According to late 19th and early 20th century commentator Rabbi Moshe David Cassuto, the reason why the Torah says “I will harden Pharaoh’s heart” is because “every happening has a number of causes, and these causes, in turn, have other causes, and so on ad infinitum… the cause of all causes was the will of God, the Creator of the Ruler of the world.” Samuel David Luzzato (the “Shadal”), a 19th century Italian poet, gives a similar explanation as to why the Torah says that God will harden Pharaoh’s heart. He says: “Know that all acts are ascribed to God, since God is their ultimate cause, some by absolute decree, and others through the operation of human choice granted by God.”
What I take away from these two explanations is the idea that all of our actions, in some way, are connected back to the Divine. We have the free will to make decisions on our own. At the same time, those decisions may be “influenced” in some way by our relationship with God. Will we ignore God’s holiness and respond only from a place of defensiveness or judgment? Or, will our decisions be guided by the holy, divine qualities of a loving God? To what degree will God be part of how we exercise our hearts?
I’ve realized as a parent that when I respond to my child, it’s not about whether my heart is “firm” or whether it’s “soft.” It’s whether my response, in either case, comes from a Godly place. It’s easy to invoke God’s holiness when I respond with a soft heart.
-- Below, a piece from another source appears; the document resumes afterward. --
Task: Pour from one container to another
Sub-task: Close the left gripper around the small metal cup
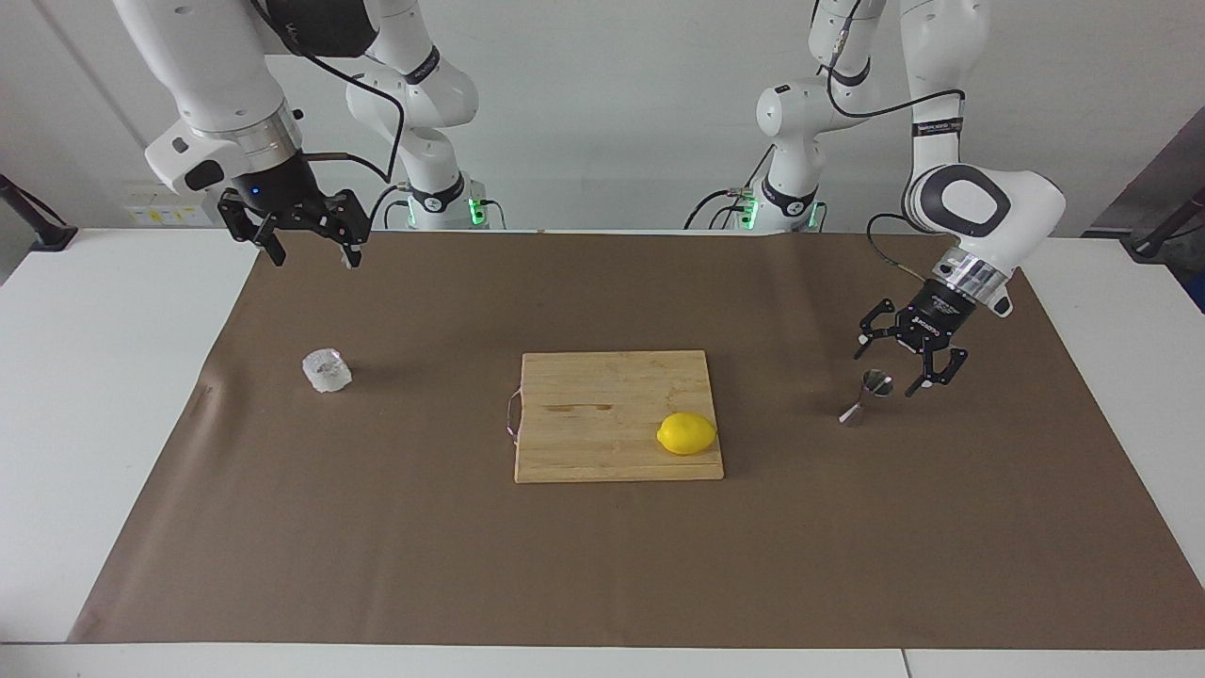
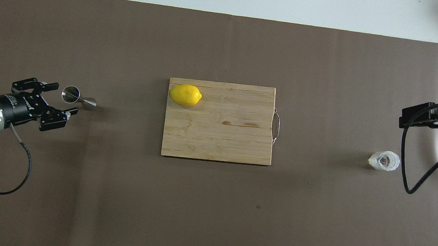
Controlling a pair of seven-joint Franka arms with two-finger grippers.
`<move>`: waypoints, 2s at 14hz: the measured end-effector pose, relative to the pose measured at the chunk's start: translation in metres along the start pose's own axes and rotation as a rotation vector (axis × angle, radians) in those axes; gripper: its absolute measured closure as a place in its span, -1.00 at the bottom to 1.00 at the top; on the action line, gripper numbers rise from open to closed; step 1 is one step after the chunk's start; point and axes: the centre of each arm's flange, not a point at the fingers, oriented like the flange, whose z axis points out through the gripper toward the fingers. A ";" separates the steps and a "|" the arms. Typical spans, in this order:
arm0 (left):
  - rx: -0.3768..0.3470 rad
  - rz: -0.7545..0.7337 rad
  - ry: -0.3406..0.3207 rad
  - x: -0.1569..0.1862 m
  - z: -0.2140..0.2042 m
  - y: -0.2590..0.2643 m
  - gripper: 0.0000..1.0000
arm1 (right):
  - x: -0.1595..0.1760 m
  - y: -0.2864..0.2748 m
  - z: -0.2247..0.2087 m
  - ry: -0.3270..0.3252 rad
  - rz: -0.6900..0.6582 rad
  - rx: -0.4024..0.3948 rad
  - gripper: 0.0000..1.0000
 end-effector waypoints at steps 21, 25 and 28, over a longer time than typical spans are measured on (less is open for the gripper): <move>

In cases like this, I emulate God’s love as the ultimate Holy Parent. But it’s a little more difficult to call upon the best in myself in a moment of heightened stress or anxiety. Even when my heart is firm, like when I discipline my child, I must still do so as if it’s an act of divine love. Because ultimately…it is.
Let us use our free will, just as God intended. But when we do, let us also be certain to exercise the Godliness of our hearts.